NAT testing for HCV RNA and other blood-borne viruses is now regularly and effectively used in the blood, plasma, and organ donor screening settings to reduce the residual risk of transfusion- and transplant-transmitted infections (47
). In donor screening, pooled sample testing, as was done for most of the groups assessed here, is now routinely employed for HCV, HIV, HBV, and West Nile virus NAT. Among such low-prevalence/incidence populations, this approach is the most viable in terms of testing capacity, turn-around time, and cost-effectiveness. Among populations with a high prevalence and incidence of HCV, such as IDU, pooled testing may be less efficient. First, a large proportion of anti-HCV-negative samples can be expected to be reactive, leading to the majority of pooled tests having to be retested and resolved individually. Second, in high-incidence populations, such as young IDU, a small but significant proportion (10% at a 1:10 dilution and 32% at a 1:100 dilution) of window-phase infections may be missed using the pooled sample approach. The HCV inoculum size may vary by route of infection, possibly affecting viral load during the window phase such that pooled or diluted sample approaches may be less effective at detecting viremia in early infection. Community-acquired infection is believed to be associated with a differing immune response as well (29
). Further studies of viral kinetics and immune responses during early HCV infection following different exposure routes are needed to address these issues.
Aarons et al. (1
) used a similar approach to detect acute HCV infections among IDU in London. Seronegative samples were tested retrospectively for HCV RNA, using minipools of 20 samples each; positive tests were resolved using individual dilution (1:20) testing. HCV viremic seronegative infections were identified, and incidence was estimated based on a 58-day window period (9
). The estimated incidence from cross-sectional testing (12.5%) was compared to the observed incidence (16.1%; n
= 2) among IDU who were tested multiple times during the same time period. The authors noted that poor storage and the dilution factor may have contributed to the underestimation of estimated incidence. Our results showing that 10% to 30% of acute infections may go undetected upon dilution support this possibility. In both the above-mentioned study and this one, 5% to 7% of anti-HCV-negative IDU were confirmed to have HCV infection. All of these infections would have been missed by conventional serological screening, and many would have been missed by commercially available PCR-based quantitative HCV viremia assays, due to the relatively low sensitivities of these tests. Together, these results support the use of sensitive HCV RNA screening of high-risk populations.

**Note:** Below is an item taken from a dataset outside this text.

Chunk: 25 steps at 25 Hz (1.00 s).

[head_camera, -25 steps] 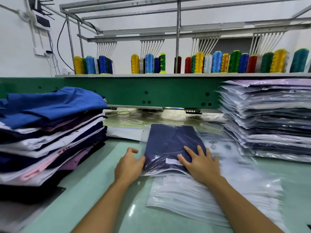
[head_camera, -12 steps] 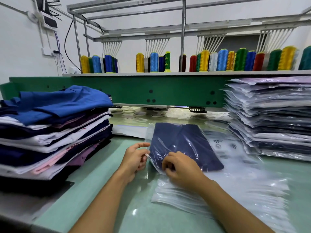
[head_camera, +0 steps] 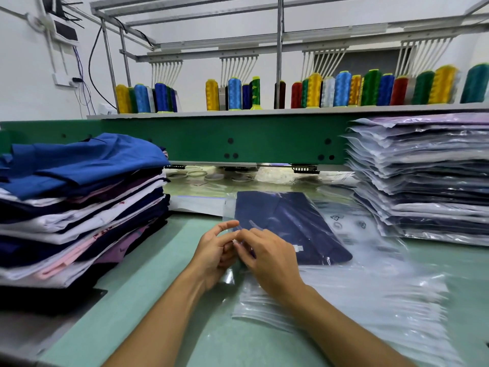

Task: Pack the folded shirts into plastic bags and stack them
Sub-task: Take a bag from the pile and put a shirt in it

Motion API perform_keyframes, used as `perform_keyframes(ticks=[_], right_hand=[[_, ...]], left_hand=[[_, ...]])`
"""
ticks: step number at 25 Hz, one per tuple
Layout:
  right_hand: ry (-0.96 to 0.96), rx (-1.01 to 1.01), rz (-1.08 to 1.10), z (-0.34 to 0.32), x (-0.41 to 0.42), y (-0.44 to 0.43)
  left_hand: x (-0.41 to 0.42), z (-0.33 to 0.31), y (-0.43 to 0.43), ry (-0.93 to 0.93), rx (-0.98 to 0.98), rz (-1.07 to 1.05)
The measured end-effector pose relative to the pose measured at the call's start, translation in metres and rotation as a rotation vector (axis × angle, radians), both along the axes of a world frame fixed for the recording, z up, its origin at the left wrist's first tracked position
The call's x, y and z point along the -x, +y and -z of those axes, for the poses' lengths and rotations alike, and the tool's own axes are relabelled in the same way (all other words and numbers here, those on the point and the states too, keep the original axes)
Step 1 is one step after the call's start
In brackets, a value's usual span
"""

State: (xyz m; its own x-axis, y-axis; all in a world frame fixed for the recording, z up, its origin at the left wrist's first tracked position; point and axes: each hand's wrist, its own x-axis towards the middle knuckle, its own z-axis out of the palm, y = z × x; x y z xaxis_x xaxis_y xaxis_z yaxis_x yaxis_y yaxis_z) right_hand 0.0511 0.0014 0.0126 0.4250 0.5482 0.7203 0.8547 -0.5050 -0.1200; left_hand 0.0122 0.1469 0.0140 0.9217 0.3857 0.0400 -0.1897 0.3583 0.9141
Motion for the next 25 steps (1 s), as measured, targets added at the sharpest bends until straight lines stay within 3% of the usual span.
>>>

In conclusion, the utility of pooled NAT screening to detect window-phase infections is well recognized for blood supply safety. With respect to screening for acute HCV infection in high-risk populations, individual screening will provide the best estimates of HCV incidence and can be an effective tool for public health surveillance and case-finding purposes. On an individual level, identifying acute HCV infection may help in reducing transmission risk from acutely infected individuals, who may be more infectious due to high-titer viremia, as seen with HIV (54
). Since it is now recognized that treatment of acute HCV infection is highly efficacious (26
), this testing approach may be used to inform and improve health care needs of IDU. Finally, this testing strategy will be highly useful for identifying high-incidence populations for future intervention studies, such as preventive HCV vaccine trials.